Я почти бегу. Запираюсь. Плачу беззвучно, затем умываюсь холодной водой, собираю лицо по частям. Нужно торопиться.
Он ждёт у машины. Сам за рулём. Я сажусь рядом, как в клетку.
Эта машина помнит слишком многое. Кожаная обивка впитала мои крики, мои мольбы, моё молчание. Здесь я перестала быть человеком. Я вжимаюсь в сиденье, стараясь стать меньше, незаметнее.
Холодная рука накрывает мою. Я вздрагиваю. Только сейчас замечаю, как сильно сжала кулаки — ногти врезались в кожу, и между пальцами проступила кровь. Он разжимает их без усилия, медленно, будто исправляет ошибку, переплетает мои пальцы со своими и удерживает крепко, спокойно.
Его прикосновение мягкое. Почти бережное.

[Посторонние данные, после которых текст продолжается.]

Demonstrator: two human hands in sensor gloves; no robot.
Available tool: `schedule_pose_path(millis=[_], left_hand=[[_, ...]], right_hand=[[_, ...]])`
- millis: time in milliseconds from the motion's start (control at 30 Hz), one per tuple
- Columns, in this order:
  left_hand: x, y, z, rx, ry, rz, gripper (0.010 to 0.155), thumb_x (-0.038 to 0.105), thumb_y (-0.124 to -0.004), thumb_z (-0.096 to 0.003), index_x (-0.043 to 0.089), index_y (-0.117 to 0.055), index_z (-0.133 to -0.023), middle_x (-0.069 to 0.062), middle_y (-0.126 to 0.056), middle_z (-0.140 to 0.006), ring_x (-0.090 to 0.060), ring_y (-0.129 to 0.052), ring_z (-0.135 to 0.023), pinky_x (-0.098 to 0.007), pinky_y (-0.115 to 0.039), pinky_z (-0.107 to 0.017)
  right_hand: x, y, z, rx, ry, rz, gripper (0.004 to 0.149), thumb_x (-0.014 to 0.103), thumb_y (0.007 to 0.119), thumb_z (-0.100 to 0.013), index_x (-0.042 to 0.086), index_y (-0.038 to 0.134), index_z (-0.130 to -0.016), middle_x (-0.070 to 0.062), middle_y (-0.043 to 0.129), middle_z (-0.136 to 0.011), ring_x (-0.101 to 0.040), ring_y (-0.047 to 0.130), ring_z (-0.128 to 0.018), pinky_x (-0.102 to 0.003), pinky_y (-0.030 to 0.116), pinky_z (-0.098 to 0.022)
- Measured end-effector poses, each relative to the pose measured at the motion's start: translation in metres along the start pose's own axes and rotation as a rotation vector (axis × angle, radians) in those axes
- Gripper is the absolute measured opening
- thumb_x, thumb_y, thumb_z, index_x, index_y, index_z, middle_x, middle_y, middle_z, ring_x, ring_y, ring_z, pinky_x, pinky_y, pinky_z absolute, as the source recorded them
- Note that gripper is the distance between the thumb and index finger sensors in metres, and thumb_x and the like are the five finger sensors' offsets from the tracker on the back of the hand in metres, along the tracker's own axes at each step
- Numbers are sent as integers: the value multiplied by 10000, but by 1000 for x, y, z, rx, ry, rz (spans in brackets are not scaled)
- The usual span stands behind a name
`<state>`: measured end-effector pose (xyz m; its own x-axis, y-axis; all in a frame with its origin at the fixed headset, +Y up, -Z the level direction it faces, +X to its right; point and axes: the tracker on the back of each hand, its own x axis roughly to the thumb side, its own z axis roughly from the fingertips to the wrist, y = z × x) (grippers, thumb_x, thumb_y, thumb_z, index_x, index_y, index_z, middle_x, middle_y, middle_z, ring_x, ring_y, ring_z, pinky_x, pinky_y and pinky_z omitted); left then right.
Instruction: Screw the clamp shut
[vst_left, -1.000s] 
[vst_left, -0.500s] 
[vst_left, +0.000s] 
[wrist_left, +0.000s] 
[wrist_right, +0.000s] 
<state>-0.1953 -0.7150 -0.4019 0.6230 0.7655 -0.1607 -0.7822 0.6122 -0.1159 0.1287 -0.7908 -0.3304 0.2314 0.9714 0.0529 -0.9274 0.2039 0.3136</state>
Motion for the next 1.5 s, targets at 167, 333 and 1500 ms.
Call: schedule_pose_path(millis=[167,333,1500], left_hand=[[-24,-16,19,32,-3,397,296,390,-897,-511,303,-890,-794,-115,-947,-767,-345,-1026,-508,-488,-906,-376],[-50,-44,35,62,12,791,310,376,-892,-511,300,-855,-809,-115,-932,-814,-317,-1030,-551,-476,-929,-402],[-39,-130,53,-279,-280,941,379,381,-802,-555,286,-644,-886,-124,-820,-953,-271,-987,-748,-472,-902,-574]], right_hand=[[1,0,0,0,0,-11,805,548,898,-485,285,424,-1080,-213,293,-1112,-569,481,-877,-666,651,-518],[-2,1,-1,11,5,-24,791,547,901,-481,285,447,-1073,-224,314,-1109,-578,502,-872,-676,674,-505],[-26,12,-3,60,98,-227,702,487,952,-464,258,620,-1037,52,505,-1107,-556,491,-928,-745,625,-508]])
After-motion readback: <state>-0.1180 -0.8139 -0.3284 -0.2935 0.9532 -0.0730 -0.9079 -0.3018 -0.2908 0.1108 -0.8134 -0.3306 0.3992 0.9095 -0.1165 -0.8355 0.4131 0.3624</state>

Именно в этом — весь ужас.
Эти руки умеют держать так, что кажется, будто тебя берегут. Они не рвут — они давят. Не ломают сразу — находят слабое место и нажимают снова и снова, пока внутри не остаётся ничего целого. Они касаются аккуратно, точно зная, где будет больнее всего.
Его пальцы белые, ровные, почти красивые. Ими удобно стирать слёзы. Ими же удобно ломать. Эти руки держат меня здесь. Эти руки сделали мою жизнь красно-синей — из синяков, кровоподтёков и памяти, от которой не спрятаться.
Он не сжимает сильнее.
Ему не нужно.
Я остаюсь неподвижной, связанной этим прикосновением крепче, чем любыми словами или ударами.